## How to complete this task
Exact copies of the lines below, from the one with "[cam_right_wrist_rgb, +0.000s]" up to and including the one with "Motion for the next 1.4", are what this calls for; leave out pictures.

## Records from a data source

□ □ □ □

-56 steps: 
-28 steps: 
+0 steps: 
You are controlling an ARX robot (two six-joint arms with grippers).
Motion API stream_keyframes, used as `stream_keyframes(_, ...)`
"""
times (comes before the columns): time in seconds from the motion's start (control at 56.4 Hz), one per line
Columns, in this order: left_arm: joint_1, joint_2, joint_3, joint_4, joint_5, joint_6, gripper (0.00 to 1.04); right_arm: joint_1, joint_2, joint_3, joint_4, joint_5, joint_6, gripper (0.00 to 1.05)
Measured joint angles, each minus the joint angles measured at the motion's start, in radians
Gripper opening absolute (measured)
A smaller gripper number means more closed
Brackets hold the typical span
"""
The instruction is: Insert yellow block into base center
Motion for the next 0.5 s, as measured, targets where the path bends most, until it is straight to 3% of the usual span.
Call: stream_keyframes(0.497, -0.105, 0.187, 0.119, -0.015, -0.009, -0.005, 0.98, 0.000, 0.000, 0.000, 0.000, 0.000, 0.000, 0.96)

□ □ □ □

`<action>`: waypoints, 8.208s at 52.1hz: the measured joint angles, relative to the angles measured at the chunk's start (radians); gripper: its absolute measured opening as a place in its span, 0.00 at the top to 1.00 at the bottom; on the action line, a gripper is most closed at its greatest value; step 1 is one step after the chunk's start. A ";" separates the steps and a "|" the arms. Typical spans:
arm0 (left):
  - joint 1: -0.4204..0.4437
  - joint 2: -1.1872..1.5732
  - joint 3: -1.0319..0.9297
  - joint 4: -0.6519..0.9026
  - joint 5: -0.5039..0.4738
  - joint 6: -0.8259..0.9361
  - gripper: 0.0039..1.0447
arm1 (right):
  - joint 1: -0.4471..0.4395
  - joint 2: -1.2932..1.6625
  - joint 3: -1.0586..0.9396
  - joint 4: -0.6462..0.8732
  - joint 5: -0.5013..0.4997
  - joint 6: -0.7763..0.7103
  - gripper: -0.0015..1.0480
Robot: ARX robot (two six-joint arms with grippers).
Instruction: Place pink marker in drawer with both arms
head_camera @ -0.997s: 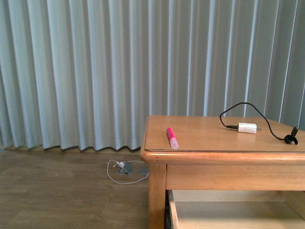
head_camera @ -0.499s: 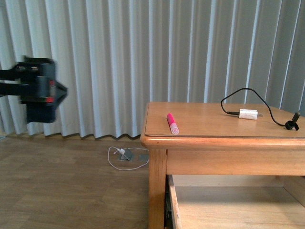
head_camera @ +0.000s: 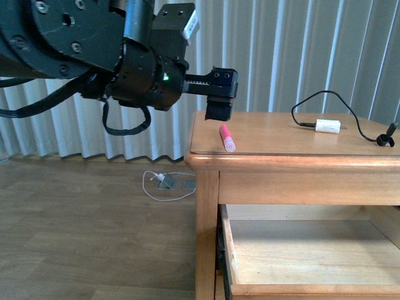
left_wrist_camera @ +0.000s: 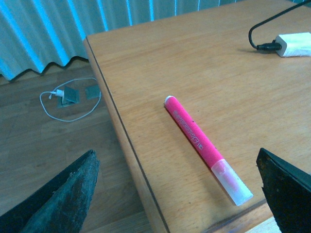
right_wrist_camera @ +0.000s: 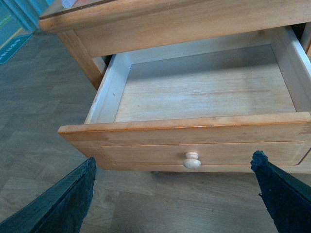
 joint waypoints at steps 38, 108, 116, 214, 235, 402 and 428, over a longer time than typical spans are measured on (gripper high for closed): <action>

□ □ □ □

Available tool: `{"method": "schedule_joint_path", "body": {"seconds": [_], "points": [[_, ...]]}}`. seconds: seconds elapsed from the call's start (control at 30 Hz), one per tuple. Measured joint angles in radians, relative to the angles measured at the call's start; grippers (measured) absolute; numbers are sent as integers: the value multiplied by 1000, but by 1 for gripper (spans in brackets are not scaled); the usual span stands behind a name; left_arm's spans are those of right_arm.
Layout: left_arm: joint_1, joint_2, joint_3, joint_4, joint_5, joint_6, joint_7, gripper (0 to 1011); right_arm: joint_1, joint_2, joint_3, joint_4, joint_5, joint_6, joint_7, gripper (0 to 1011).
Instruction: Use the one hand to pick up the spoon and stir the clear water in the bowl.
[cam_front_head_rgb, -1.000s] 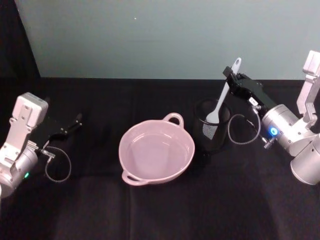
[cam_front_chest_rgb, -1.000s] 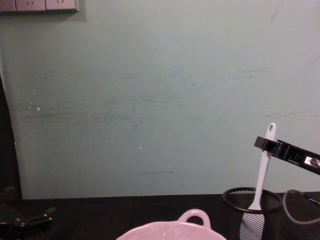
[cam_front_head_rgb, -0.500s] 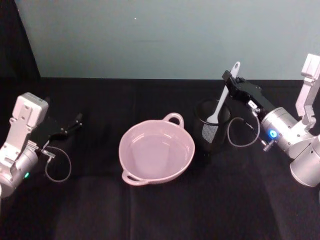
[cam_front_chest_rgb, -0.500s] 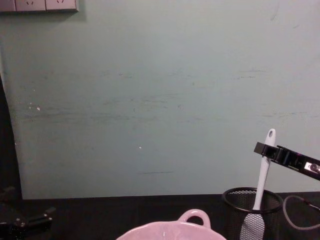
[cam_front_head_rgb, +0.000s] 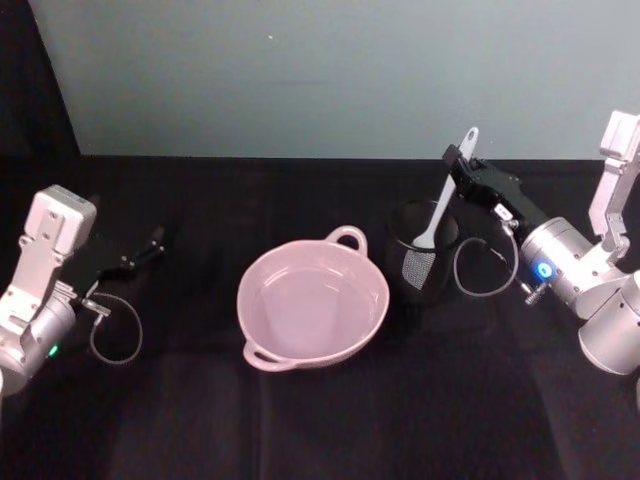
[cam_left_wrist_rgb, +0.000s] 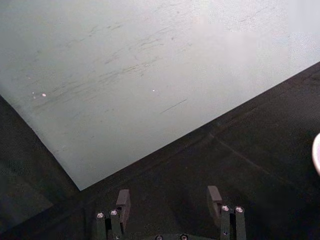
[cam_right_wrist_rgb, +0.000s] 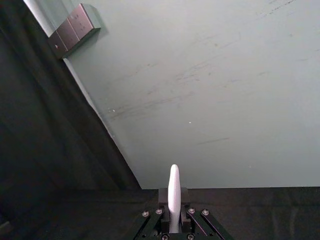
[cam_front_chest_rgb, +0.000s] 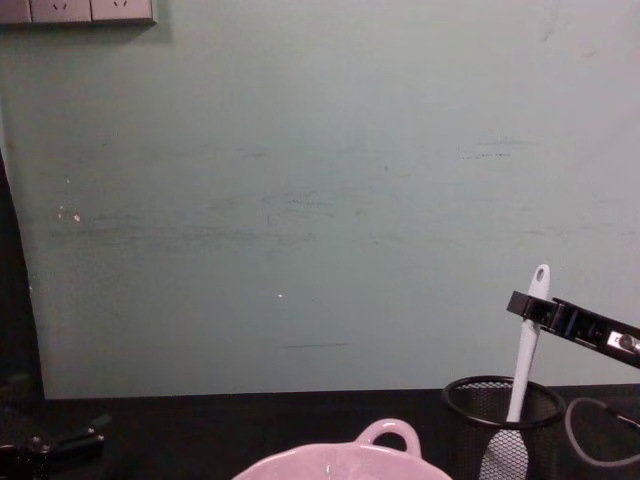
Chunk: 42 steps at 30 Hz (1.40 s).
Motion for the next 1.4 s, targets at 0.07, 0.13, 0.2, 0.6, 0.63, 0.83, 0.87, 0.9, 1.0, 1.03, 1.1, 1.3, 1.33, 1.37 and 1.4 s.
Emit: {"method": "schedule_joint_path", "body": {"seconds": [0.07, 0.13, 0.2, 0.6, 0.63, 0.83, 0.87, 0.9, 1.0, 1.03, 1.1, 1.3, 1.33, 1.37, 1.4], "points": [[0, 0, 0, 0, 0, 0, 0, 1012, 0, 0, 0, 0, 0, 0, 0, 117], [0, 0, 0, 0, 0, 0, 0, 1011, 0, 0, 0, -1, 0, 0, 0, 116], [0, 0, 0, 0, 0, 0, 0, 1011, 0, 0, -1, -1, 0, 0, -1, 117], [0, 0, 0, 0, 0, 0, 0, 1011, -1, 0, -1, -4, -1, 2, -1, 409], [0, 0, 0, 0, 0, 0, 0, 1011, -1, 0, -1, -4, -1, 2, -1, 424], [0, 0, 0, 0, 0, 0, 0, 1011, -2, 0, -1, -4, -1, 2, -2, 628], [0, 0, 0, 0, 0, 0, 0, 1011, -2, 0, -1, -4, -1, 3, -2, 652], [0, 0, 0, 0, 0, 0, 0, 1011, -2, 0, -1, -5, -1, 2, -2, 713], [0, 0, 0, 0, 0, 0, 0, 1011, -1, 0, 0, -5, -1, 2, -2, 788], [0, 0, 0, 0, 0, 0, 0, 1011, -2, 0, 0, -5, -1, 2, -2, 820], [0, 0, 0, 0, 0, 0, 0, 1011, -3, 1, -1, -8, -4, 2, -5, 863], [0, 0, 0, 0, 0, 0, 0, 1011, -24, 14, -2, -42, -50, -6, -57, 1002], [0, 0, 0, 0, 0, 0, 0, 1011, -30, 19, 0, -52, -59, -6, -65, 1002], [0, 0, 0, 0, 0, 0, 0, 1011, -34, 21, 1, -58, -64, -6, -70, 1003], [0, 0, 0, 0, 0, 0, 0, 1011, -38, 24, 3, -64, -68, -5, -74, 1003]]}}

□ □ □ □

## Exercise solution
[cam_right_wrist_rgb, +0.000s] 
[cam_front_chest_rgb, +0.000s] 
Chunk: 42 steps at 30 Hz (1.40 s).
Motion for the next 1.4 s, targets at 0.07, 0.13, 0.2, 0.6, 0.63, 0.83, 0.87, 0.9, 1.0, 1.03, 1.1, 1.3, 1.33, 1.37 and 1.4 s.

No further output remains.